Scientific classification
- Kingdom: Animalia
- Phylum: Mollusca
- Class: Gastropoda
- Subclass: Caenogastropoda
- Order: Neogastropoda
- Superfamily: Conoidea
- Family: Conidae
- Genus: Conus
- Species: C. milneedwardsi
- Binomial name: Conus milneedwardsi Jousseaume, 1894
- Synonyms: Conus (Leptoconus) milneedwardsi Jousseaume, 1894 · accepted, alternate representation; Leptoconus milneedwardsi (Jousseaume, 1894);

= Conus milneedwardsi =

- Authority: Jousseaume, 1894
- Conservation status: LC
- Synonyms: Conus (Leptoconus) milneedwardsi Jousseaume, 1894 · accepted, alternate representation, Leptoconus milneedwardsi (Jousseaume, 1894)

Species of sea snail

Conus milneedwardsi, known to collectors as the "Glory of India", is a species of sea snail, a marine gastropod mollusk in the family Conidae, the cone snails and their allies.

Like all species within the genus Conus, these snails are predatory and venomous. They are capable of stinging humans, therefore live ones should be handled carefully or not at all.

- Subspecies
- Conus milneedwardsi clytospira Melvill & Standen, 1899
- Conus milneedwardsi eduardi Delsaerdt, 1997
- Conus milneedwardsi lemuriensis Wils & Delsaerdt, 1989
- Conus milneedwardsi milneedwardsi Jousseaume, 1894: common name: the Glory of India cone

==Description==
The size of an adult shell varies between 46 mm and 193 mm. This species has a rather thin and slender shell with a smooth surface, an acuminate Spire and an angulate shoulder.

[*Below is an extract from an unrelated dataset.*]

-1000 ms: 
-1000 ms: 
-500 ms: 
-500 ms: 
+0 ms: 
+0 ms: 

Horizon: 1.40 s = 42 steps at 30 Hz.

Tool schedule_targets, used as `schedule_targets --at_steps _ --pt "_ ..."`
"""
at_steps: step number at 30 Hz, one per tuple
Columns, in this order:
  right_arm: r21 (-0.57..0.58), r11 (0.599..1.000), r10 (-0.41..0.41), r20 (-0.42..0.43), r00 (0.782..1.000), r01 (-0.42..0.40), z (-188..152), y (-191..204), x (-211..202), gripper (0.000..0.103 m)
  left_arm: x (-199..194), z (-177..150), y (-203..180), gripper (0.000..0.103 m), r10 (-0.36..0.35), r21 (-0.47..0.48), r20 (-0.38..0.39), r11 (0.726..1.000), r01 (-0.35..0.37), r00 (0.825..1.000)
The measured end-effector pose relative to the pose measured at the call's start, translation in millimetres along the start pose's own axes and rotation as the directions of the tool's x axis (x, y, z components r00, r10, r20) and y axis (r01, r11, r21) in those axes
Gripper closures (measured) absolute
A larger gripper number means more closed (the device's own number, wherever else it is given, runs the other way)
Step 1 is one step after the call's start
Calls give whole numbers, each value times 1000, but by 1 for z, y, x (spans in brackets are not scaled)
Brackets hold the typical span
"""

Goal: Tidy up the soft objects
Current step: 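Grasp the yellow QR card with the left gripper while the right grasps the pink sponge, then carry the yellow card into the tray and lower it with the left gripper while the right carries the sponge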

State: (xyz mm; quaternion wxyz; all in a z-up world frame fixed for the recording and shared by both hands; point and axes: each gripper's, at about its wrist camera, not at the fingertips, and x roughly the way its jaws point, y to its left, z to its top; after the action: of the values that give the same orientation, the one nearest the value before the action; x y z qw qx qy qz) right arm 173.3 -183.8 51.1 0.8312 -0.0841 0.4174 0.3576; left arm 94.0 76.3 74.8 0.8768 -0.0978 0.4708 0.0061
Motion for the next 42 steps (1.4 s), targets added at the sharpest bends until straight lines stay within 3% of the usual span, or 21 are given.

The color of the shell is white with two chocolate spiral bands on the body whorl. This body whorl shows a pattern of axial reddish brown reticulated lines forming white triangles or quadrangular markings.

==Distribution==
This marine species occurs off Madagascar and off the African coast from KwaZulu-Natal, South Africa, to the Red Sea; in the China Sea; in the Indian Ocean off Bombay.

The subspecies C. m. clytospira Melvill & Standen, 1899 occurs from Pakistan to India and Sri Lanka, C. m. lemuriensis Wils & Delsaerdt, 1989 in the Indian Ocean along Réunion and Mauritius.